(DATA BLOCK)

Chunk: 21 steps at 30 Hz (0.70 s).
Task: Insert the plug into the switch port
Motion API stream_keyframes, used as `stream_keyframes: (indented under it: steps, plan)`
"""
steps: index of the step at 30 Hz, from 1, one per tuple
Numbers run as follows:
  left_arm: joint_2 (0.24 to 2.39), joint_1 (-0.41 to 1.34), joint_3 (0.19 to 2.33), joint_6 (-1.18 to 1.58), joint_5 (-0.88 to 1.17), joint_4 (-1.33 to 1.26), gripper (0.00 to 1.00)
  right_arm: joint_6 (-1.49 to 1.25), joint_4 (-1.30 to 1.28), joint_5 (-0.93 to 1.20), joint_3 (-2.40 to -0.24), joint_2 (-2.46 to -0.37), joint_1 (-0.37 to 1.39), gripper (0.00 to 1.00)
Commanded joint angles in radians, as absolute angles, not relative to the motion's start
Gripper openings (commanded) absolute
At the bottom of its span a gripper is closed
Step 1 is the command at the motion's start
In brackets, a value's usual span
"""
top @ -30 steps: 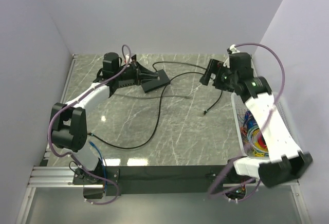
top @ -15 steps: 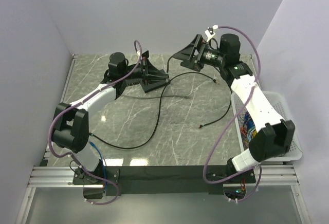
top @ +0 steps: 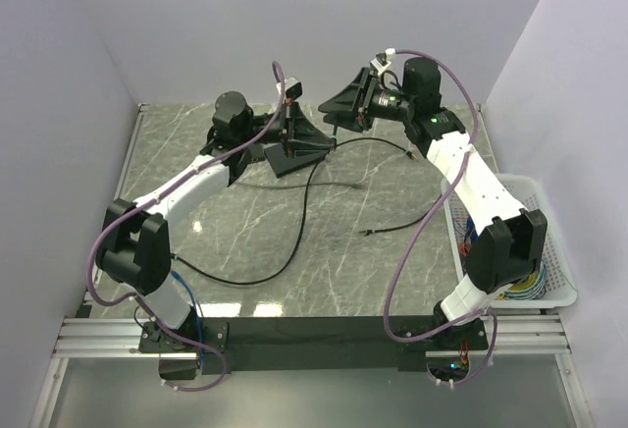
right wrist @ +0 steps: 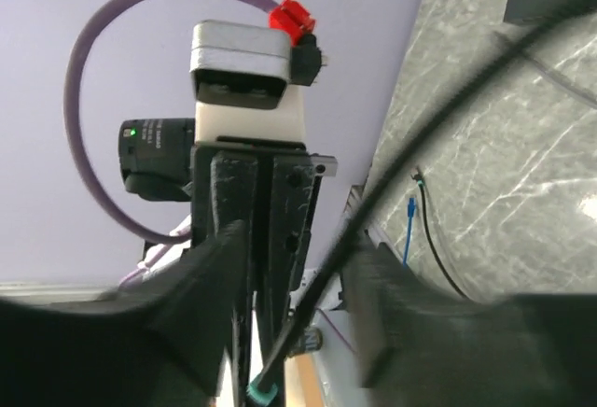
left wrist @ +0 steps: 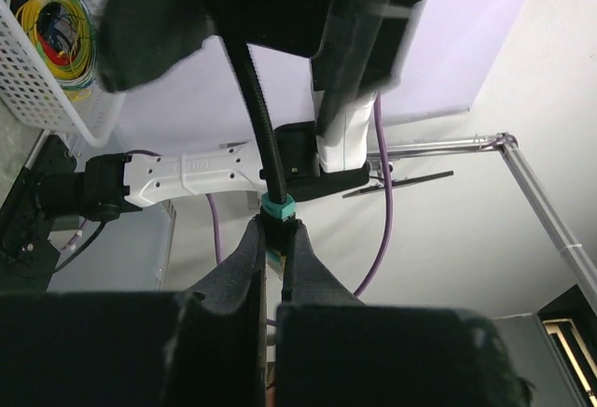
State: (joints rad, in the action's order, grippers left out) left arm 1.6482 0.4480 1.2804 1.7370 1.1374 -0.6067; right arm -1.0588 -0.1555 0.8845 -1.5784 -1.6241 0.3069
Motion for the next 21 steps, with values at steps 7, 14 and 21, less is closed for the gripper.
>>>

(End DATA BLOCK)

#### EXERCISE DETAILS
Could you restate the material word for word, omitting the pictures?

#### RESPONSE TO THIS TASK
Chunk: 21 steps at 30 Hz (0.70 s).
Task: Insert the plug into the switch port
Motion API stream_keyframes, used as `stream_keyframes: (indented under it: steps, plan)`
"""
steps: index of the step at 30 Hz, from 1, one per tuple
Numbers run as follows:
  left_arm: joint_2 (0.24 to 2.39), joint_1 (-0.41 to 1.34), joint_3 (0.19 to 2.33), joint_6 (-1.18 to 1.58), joint_5 (-0.88 to 1.17), joint_4 (-1.33 to 1.26), gripper (0.00 to 1.00)
  right_arm: joint_6 (-1.49 to 1.25), joint_4 (-1.30 to 1.28), joint_5 (-0.93 to 1.20), joint_3 (-2.40 to -0.24), joint_2 (-2.46 to -0.37), joint_1 (-0.37 to 1.39), gripper (0.00 to 1.00)
Commanded joint angles in radians, as absolute angles, not relative to the motion's start
Gripper openings (commanded) absolute
At the bottom of its span a gripper is closed
Step 1 is the command at the motion's start
In brackets, a value's usual span
"""
top @ -30 steps: 
top @ -15 steps: 
top @ +0 steps: 
right wrist @ +0 steps: 
left wrist @ +0 steps: 
State: (joints rad, in the action's order, grippers left out) left arm 1.6482 0.4480 1.2804 1.7370 1.1374 -0.6067; right arm -1.0588 -0.1555 0.8845 -1.5784 -1.6241 0.3069
Motion for the next 21 steps, with values at steps 7, 14 and 21, less is closed for the gripper.
>>>

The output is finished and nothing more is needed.